The APRD delegation to President Bozizé's December 2008 Inclusive Political Dialogue (IPD) was led by Démafouth, APRD spokesman Bienvenue Dokoto, and APRD military leader Colonel Lakoye Maradas. Participants in this 12-day conference also included Former President Patassé, a civilian opposition umbrella called the United Stakeholders Force (UFVN), the Democratic Front of the Central African People (FDPC) rebels, and the Movement of Central African Liberators for Justice (MLCJ) rebels. Planned for several months, the APRD and others had walked out of planning for the IPD in October 2008 over concerns about proposed amnesty laws. An agreement on the IPD was finally reached with the mediation of Gabonese President Omar Bongo. The December meetings agreed a plan to form a multi-party government of national unity and to prepare for elections in 2010, along with a nationwide "truth and reconciliation" commission.

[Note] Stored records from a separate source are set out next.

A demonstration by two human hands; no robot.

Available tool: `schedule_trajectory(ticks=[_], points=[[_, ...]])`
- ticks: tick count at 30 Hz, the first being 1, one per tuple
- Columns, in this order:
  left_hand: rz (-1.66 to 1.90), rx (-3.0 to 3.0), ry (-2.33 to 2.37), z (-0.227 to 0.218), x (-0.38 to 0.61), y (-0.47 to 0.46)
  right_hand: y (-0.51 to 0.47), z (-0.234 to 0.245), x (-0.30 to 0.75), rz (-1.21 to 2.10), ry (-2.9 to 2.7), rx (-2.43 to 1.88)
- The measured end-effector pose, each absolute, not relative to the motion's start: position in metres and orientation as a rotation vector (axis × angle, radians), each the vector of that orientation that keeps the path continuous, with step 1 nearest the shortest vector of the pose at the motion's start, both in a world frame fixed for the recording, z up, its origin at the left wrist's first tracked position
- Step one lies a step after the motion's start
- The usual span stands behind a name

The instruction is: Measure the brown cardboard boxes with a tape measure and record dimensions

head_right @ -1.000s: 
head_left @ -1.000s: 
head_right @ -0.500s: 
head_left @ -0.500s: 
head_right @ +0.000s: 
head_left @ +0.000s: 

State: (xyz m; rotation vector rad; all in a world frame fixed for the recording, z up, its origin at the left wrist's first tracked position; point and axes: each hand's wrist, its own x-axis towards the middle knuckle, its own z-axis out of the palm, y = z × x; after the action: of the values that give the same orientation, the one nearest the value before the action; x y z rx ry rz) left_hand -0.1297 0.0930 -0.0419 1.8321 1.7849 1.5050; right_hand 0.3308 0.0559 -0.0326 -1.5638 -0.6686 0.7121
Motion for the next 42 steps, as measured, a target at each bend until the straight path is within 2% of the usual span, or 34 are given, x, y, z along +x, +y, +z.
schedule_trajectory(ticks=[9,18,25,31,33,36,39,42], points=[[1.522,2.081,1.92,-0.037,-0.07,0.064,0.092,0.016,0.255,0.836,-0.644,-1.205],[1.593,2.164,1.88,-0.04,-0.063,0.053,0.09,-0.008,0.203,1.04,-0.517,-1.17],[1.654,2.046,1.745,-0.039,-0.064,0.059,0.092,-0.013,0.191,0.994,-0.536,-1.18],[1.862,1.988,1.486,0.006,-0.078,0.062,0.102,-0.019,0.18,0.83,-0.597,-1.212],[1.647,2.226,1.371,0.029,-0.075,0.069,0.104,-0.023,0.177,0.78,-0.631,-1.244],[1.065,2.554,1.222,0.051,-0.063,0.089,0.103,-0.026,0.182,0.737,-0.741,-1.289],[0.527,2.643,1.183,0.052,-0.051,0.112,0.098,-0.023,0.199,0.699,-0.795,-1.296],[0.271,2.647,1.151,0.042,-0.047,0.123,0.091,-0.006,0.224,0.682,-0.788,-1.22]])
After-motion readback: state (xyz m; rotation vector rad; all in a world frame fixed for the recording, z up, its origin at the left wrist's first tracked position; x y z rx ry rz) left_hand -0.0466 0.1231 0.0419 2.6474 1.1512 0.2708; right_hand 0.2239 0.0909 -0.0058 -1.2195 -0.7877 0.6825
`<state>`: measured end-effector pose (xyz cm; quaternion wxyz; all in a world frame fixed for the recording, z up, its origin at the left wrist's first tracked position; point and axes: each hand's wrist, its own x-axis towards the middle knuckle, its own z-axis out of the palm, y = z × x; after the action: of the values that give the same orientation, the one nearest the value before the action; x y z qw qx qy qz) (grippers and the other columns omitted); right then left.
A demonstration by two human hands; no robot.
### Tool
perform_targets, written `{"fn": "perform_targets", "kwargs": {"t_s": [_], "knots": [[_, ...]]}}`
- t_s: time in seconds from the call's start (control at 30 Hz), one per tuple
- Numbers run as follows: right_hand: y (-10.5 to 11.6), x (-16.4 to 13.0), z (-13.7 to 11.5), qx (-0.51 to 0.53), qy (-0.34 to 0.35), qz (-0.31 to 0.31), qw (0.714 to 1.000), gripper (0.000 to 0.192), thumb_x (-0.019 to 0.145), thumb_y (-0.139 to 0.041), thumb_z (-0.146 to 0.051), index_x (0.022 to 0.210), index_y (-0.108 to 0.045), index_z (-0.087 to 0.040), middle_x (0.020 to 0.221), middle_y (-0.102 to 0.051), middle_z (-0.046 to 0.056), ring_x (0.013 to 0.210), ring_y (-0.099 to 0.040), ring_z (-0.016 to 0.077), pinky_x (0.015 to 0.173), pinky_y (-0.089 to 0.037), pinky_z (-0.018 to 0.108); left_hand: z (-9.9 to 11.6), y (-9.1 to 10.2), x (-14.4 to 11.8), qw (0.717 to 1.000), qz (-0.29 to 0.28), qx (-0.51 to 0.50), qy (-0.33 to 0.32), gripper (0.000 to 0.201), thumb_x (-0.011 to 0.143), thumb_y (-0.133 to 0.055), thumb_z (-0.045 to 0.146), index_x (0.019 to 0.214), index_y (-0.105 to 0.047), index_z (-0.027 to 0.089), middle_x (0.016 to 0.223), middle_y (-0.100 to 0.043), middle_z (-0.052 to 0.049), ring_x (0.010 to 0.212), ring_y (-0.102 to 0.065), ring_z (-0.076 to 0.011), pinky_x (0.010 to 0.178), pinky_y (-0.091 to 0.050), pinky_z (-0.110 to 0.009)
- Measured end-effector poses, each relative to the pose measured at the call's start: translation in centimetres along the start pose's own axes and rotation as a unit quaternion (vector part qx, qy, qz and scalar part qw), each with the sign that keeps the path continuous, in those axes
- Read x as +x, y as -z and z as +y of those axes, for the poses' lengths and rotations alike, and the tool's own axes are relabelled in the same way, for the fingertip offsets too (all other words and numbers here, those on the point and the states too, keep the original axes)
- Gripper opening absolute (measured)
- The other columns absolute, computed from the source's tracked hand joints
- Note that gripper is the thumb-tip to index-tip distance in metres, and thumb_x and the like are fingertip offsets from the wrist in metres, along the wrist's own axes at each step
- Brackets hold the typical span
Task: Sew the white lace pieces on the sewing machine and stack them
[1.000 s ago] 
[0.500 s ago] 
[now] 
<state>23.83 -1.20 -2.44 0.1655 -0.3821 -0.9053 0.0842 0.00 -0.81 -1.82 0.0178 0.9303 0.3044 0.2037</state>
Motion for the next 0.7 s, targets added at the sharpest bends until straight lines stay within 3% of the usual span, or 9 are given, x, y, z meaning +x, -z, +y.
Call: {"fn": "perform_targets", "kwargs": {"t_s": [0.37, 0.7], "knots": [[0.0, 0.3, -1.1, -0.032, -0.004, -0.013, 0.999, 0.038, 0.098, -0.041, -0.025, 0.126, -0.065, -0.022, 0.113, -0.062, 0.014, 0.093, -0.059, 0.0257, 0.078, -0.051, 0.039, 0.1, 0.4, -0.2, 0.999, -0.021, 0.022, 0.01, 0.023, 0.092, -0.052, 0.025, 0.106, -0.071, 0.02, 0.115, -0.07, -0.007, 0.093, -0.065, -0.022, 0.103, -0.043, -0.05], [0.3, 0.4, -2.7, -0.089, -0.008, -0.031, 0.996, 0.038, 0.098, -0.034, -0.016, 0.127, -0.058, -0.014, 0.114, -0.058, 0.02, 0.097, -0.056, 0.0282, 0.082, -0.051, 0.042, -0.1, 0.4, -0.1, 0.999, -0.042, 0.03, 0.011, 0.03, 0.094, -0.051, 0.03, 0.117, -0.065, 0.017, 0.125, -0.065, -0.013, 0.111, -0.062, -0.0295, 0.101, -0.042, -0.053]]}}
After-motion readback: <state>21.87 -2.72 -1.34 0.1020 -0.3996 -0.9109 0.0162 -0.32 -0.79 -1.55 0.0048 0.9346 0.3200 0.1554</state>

On 30 December 2008, Démafouth represented the APRD at a reconciliation ceremony in Paoua, Ouham-Pendé, CAR. Démafouth addressed government, rebel, NGO, and civil society leaders and "asked for forgiveness from the population of the city and announced that all the barriers erected by the APRD would be lifted" allowing free travel from the north to the south of the country.

In January 2009 the APRD had one of its members chosen for the 32 member cabinet of president Bozizé. François Naouyama became environment minister, while one UFDR leader became minister for housing. The APRD leadership has criticized the appointments as too little.